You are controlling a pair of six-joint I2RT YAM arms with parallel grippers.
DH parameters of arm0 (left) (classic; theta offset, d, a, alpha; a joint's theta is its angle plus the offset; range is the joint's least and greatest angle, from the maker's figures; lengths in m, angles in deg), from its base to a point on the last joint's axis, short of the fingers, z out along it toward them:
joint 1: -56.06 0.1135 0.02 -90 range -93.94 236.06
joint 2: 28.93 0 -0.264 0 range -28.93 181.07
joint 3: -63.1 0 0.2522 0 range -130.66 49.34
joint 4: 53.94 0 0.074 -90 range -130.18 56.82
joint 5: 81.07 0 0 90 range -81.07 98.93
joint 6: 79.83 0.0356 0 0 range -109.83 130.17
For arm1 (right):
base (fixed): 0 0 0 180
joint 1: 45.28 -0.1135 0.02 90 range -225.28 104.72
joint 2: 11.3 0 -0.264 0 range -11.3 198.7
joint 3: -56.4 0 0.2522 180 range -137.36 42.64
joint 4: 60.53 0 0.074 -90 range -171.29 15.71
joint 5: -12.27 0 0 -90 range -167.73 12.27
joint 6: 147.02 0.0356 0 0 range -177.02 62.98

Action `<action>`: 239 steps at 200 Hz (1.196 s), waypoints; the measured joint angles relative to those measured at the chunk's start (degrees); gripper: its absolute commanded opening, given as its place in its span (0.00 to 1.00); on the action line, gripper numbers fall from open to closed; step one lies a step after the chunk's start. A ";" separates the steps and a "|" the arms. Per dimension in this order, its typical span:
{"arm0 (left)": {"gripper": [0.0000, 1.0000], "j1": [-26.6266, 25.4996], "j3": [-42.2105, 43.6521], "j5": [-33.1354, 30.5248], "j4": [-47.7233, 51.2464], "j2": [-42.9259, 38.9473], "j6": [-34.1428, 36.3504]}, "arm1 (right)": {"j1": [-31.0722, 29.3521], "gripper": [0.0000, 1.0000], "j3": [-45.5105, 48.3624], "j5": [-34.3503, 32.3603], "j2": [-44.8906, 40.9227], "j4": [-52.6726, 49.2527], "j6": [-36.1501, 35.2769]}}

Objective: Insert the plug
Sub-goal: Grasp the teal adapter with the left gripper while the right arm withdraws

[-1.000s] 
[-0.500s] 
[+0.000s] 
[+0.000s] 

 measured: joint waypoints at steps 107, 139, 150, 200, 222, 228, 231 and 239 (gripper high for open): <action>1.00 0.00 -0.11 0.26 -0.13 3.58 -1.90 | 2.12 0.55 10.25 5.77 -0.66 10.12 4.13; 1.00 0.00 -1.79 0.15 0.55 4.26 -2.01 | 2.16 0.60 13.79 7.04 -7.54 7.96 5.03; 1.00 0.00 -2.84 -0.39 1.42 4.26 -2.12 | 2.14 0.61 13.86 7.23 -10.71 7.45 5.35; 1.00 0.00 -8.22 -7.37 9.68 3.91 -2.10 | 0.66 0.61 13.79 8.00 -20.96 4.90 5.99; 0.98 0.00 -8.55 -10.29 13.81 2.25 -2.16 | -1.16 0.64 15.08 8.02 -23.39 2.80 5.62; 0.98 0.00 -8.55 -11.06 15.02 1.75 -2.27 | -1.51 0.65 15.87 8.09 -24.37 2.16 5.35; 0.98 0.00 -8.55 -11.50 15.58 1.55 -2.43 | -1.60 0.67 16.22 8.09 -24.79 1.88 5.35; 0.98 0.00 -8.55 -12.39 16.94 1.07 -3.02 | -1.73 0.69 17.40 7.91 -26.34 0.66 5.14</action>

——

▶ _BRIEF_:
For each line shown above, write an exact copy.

▶ _EXERCISE ANSWER_:
You are controlling a pair of six-joint I2RT YAM arms with parallel grippers.
DH parameters of arm0 (left) (classic; theta offset, d, a, alpha; a joint's theta is its angle plus the offset; range is the joint's least and greatest angle, from the maker's figures; lengths in m, angles in deg), from its base to a point on the last joint's axis, short of the fingers, z out along it toward them:
joint 1: -56.06 0.1135 0.02 -90 range -93.94 236.06
joint 2: 28.93 0 -0.264 0 range -28.93 181.07
joint 3: -63.1 0 0.2522 0 range -130.66 49.34
joint 4: 53.94 0 0.074 -90 range -130.18 56.82
joint 5: 81.07 0 0 90 range -81.07 98.93
joint 6: 79.83 0.0356 0 0 range -109.83 130.17
For arm1 (right):
base (fixed): 0 0 0 180
joint 1: 45.28 -0.1135 0.02 90 range -225.28 104.72
joint 2: 11.3 0 -0.264 0 range -11.3 198.7
joint 3: -56.4 0 0.2522 180 range -137.36 42.64
joint 4: 60.53 0 0.074 -90 range -171.29 15.71
joint 5: -12.27 0 0 -90 range -167.73 12.27
joint 6: 147.02 0.0356 0 0 range -177.02 62.98

Action `<action>`: 239 steps at 200 Hz (1.196 s), waypoints; the measured joint angles relative to those measured at the chunk's start (degrees); gripper: its absolute commanded opening, given as its place in its span (0.00 to 1.00); on the action line, gripper numbers fall from open to closed; step one lies a step after the chunk's start. A ";" separates the steps and a "|" the arms. Per dimension in this order, its typical span:
{"arm0 (left)": {"gripper": [0.0000, 1.0000], "j1": [-26.6266, 25.4996], "j3": [-42.2105, 43.6521], "j5": [-33.1354, 30.5248], "j4": [-47.7233, 51.2464], "j2": [-42.9259, 38.9473], "j6": [-34.1428, 36.3504]}, "arm1 (right)": {"j1": [-31.0722, 29.3521], "gripper": [0.0000, 1.0000], "j3": [-45.5105, 48.3624], "j5": [-34.3503, 32.3603], "j2": [-44.8906, 40.9227], "j4": [-52.6726, 49.2527], "j6": [-36.1501, 35.2769]}}

Objective: Insert the plug
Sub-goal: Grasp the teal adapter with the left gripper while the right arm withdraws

[-1.000s] 
[-0.500s] 
[+0.000s] 
[+0.000s] 

 measured: joint waypoints at steps 107, 139, 150, 200, 222, 228, 231 and 239 (gripper high for open): <action>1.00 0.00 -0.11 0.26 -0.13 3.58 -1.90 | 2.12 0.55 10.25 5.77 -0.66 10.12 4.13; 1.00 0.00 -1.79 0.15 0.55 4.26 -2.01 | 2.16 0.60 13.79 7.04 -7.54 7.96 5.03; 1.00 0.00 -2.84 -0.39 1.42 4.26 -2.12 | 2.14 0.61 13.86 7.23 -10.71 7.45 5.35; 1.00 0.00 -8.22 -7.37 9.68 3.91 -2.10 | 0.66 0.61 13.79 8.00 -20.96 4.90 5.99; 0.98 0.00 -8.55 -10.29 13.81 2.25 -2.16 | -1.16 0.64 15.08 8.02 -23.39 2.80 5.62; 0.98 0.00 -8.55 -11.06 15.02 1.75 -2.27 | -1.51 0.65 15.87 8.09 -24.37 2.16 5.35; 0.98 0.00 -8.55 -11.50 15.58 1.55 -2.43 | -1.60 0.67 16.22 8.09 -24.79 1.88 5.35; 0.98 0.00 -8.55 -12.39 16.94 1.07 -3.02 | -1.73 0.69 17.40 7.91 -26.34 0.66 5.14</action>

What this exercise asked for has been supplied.